In case you haven’t been around here much, I’m not a big movie watcher. I didn’t watch a lot of tv as a kid; am not real strong on pop culture; and horror movies were never my top choice. Also, my parents hadn’t yet met in 1968. So this movie was altogether new to me when Husband and I sat down on Halloween and watched Night of the Living Dead, the original 1968 black and white movie in which a group of strangers gathers in a farmhouse to defend themselves against …we would now call them zombies, although that term isn’t used in the film. In the film, they’re called ‘ghouls.’
In the opening scene, Barbra and her brother Johnny are visiting their father’s grave (and Johnny’s being a real pill about it, by the way) when a ghoul approaches and… goodbye Johnny. Barbra runs to a farmhouse, chased by the undead, and holes up, soon to be joined by a stranger named Ben. Ben keeps his calm and has a plan to board up and defend the farmhouse, while Barbra becomes hysterical and then catatonic. It turns out that they have company: another group of frightened (living) people were already hiding in the basement. There’s a young couple, and an older married couple with an injured daughter. The movie covers just the one night, in which the zombies, I mean ghouls, mill about outside and the people inside make plans to escape. The radio and television inform them that there is an epidemic of ghouls ravaging the country, killing people and eating them.

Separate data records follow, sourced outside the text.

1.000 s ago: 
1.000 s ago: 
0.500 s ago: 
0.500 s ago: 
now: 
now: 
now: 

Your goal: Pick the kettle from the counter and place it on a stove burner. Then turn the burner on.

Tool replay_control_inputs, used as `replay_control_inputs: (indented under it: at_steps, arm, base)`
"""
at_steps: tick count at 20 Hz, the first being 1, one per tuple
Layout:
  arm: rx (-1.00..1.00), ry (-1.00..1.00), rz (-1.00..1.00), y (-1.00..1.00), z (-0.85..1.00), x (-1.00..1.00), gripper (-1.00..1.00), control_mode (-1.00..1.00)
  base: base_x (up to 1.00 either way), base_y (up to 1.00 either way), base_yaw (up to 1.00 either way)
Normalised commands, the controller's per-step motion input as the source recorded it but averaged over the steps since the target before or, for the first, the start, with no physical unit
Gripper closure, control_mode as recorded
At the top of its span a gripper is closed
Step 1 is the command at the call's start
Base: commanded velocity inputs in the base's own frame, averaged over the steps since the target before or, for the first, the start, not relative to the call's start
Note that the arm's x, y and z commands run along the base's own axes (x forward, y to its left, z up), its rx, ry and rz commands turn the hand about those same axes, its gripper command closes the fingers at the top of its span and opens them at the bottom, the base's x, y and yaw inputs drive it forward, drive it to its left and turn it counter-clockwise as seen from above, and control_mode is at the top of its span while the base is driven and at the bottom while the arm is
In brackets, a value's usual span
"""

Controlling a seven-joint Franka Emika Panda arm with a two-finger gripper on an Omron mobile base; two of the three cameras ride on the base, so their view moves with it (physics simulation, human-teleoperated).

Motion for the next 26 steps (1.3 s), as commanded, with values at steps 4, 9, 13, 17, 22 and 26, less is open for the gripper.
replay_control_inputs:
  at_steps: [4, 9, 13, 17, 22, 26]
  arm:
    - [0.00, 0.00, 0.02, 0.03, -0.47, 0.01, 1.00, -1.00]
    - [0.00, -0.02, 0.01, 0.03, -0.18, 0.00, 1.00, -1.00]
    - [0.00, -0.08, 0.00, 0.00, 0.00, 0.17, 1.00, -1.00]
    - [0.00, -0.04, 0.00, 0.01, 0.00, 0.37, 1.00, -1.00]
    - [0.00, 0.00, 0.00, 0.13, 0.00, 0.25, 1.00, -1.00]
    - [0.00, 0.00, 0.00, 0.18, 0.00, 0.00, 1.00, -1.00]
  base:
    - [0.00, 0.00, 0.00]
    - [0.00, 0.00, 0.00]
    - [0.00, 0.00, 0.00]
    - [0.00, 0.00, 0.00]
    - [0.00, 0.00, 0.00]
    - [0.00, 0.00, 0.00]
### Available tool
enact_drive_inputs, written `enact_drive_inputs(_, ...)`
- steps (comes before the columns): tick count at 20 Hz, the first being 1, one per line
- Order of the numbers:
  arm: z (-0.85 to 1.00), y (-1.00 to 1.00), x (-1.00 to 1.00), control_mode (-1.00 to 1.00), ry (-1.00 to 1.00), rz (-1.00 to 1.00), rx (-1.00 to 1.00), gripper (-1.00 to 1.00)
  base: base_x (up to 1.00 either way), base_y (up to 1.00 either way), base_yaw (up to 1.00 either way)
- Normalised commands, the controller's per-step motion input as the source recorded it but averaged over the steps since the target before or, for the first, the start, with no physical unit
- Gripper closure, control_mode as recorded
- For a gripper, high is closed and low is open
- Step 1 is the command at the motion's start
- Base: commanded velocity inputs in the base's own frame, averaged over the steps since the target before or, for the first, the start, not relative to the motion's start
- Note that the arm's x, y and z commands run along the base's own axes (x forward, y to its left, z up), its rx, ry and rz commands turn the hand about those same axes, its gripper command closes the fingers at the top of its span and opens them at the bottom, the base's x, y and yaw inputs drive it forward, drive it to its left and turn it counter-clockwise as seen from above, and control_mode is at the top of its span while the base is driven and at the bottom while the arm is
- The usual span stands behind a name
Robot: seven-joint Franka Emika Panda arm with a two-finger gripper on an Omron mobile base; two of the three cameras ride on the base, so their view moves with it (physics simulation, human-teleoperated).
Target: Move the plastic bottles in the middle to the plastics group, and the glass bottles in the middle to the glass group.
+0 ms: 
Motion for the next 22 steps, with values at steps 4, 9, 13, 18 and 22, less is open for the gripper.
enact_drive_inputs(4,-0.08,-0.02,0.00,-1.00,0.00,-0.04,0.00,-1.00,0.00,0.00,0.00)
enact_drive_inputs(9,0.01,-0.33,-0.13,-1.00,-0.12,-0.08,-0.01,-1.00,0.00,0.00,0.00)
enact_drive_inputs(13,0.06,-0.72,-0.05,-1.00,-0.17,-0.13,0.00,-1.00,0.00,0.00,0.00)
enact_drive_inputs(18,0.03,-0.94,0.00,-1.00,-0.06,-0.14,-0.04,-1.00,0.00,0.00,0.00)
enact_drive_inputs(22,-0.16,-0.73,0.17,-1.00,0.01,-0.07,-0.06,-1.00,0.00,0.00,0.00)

Cinematographically, this film struck me favorably. I am no student of this art form, especially in black and white, but the few black and white films I’ve seen have impressed me with their use of light and shadow – necessarily, since that’s the big visual contrast they have to work with. Certain aspects of the movie were woefully dated: pacing is always the first I notice with older movies, since we have such short attention spans these days; the dialog felt stilted and abrupt; the acting was overly dramatic; and can I just gripe about Barbra for a moment? What a worthless weak female figure, and how disgusting is that? I imagine her portrayal took some heat in 1968, too! But just as I started to scoff at these faults, I’d jump in my seat. Despite the dated aspects, that fine use of light & dark and the suspense, the surprises, and let me say, the terror of the undead eating people is still scary. I can see why this movie was a hit and why it still draws a following. I can see why some consider it a classic.
I do have one final complaint, relating to how the movie ends. I won’t articulate it here, in case you want to go discover it yourself. I will only say, I have a certain James Dean movie in mind, which did it better.
I enjoyed this movie far more than I expected to at about 20 minutes in. Touché, old movies. Happy Halloween.